76-6-206. Criminal trespass.
(1) As used in this section:
(a) “Enter” means intrusion of the entire body or the entire unmanned aircraft.
(b) “Remain unlawfully,” as that term relates to an unmanned aircraft, means remaining on or over private property when:
(i) the private property or any portion of the private property is not open to the public; and
(ii) the person operating the unmanned aircraft is not otherwise authorized to fly the unmanned aircraft over the private property or any portion of the private property.
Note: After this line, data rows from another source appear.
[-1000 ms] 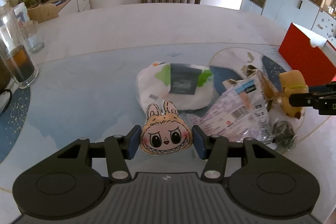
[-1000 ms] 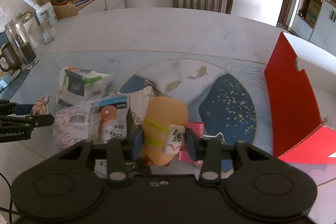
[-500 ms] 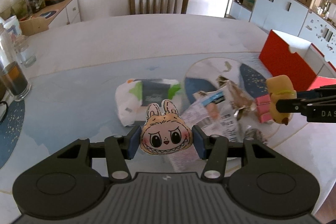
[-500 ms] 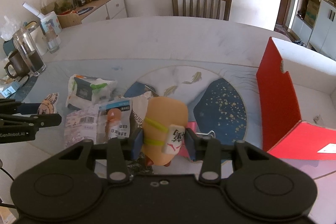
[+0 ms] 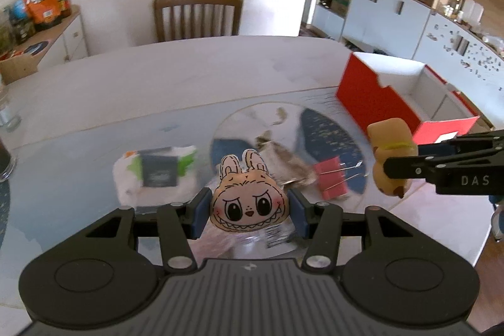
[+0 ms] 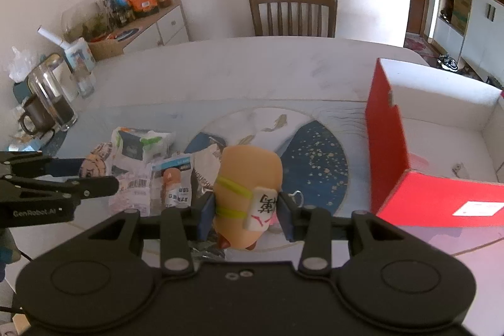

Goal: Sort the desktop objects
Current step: 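Lift and carry both plush toys with both tools into the red shoebox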

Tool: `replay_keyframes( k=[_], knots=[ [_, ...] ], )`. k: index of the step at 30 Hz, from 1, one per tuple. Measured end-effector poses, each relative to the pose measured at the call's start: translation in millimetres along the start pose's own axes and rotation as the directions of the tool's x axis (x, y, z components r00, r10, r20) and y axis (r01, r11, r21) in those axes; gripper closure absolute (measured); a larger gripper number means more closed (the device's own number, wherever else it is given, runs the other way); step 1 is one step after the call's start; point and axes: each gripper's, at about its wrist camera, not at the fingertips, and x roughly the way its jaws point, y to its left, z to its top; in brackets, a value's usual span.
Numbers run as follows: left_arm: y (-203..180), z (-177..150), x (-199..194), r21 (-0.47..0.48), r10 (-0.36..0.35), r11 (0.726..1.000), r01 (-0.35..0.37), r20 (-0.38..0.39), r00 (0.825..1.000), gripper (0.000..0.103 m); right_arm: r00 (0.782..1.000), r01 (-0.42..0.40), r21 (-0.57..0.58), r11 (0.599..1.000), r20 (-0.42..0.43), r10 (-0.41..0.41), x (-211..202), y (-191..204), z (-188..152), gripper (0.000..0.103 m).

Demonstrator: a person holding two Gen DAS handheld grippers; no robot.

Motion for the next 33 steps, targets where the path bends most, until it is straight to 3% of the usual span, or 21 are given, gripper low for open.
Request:
replay_keyframes(
  k=[17, 33],
  knots=[
    [-80, 33, 11, 0.082, -0.103, 0.991, 0.101, 0.012, 0.995, 0.052, 0.999, 0.033, 0.063, 0.997, 0.008, -0.033, -44, -62, 3, 0.062],
    [-161, 71, 47, 0.162, -0.168, 0.973, 0.164, 0.013, 0.986, 0.052, 0.997, 0.067, 0.087, 0.994, 0.022, -0.069, -60, -134, 13, 0.062]
  ],
)
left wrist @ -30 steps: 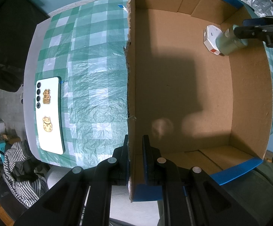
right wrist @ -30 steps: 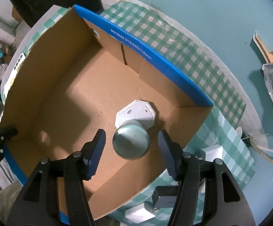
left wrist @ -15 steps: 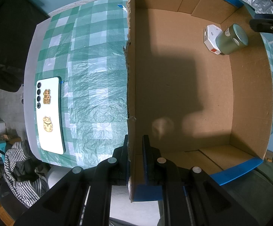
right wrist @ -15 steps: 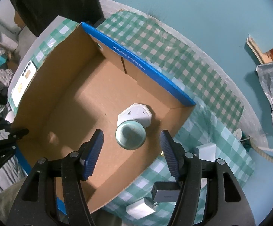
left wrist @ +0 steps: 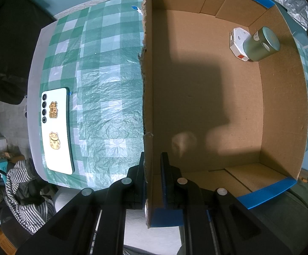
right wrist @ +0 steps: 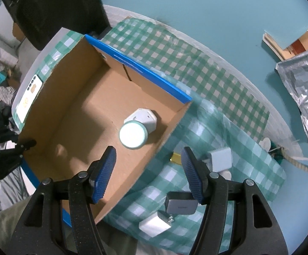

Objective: Organize rigid objects
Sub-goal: 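Move the right gripper back over the grey UGREEN charger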

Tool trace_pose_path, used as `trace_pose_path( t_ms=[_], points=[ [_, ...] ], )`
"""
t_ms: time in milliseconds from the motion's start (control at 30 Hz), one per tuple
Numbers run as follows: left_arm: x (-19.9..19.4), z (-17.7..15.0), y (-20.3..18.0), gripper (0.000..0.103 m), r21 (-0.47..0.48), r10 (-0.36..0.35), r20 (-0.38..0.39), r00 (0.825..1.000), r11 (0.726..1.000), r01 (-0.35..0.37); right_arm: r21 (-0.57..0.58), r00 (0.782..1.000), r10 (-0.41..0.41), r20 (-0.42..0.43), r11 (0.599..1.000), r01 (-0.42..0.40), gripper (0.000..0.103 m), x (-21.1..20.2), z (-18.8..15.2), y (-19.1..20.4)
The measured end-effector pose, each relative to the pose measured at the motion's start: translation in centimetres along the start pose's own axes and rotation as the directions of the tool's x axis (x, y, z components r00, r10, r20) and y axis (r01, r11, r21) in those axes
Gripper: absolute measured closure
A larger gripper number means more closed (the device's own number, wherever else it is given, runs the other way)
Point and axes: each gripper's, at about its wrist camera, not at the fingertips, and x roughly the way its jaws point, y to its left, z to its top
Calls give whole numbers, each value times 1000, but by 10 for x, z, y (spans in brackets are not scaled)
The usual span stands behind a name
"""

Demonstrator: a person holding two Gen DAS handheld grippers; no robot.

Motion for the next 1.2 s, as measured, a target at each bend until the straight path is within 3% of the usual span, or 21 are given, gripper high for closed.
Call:
trace_pose_path(
  t_ms=[333, 800, 1200],
  points=[
    [0, 0, 0, 93, 2, 1, 1, 1000, 1000, -1, 61, 1000, -13, -3, 998, 13, 39, -8, -27, -27],
    [0, 1, -2, 93, 5, 4, -1, 1000, 1000, -4, 211, 997, -49, -61, 976, 61, 39, 1, -72, -96],
    [0, 2, -2, 93, 4, 4, -2, 1000, 1000, -4, 337, 986, 11, -168, 940, 47, 39, 49, -104, -118]
  ],
)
(2) A person is guilty of criminal trespass if, under circumstances not amounting to burglary as defined in Section 76-6-202, 76-6-203, or 76-6-204 or a violation of Section 76-10-2402 regarding commercial obstruction:
(a) the person enters or remains unlawfully on or causes an unmanned aircraft to enter and remain unlawfully over property and:
(i) intends to cause annoyance or injury to any person or damage to any property, including the use of graffiti as defined in Section 76-6-107;
(ii) intends to commit any crime, other than theft or a felony; or
(iii) is reckless as to whether the person’s or unmanned aircraft’s presence will cause fear for the safety of another;
(b) knowing the person’s or unmanned aircraft’s entry or presence is unlawful, the person enters or remains on or causes an unmanned aircraft to enter or remain unlawfully over property to which notice against entering is given by:
(i) personal communication to the person by the owner or someone with apparent authority to act for the owner;
(ii) fencing or other enclosure obviously designed to exclude intruders; or
(iii) posting of signs reasonably likely to come to the attention of intruders; or
(c) the person enters a condominium unit in violation of Subsection 57-8-7(8).
(a) A violation of Subsection (2)(a) or (b) is a class B misdemeanor unless the violation is committed in a dwelling, in which event the violation is a class A misdemeanor.
(b) A violation of Subsection (2)(c) is an infraction.
(4) It is a defense to prosecution under this section that:
(a) the property was at the time open to the public; and
(b) the actor complied with all lawful conditions imposed on access to or remaining on the property.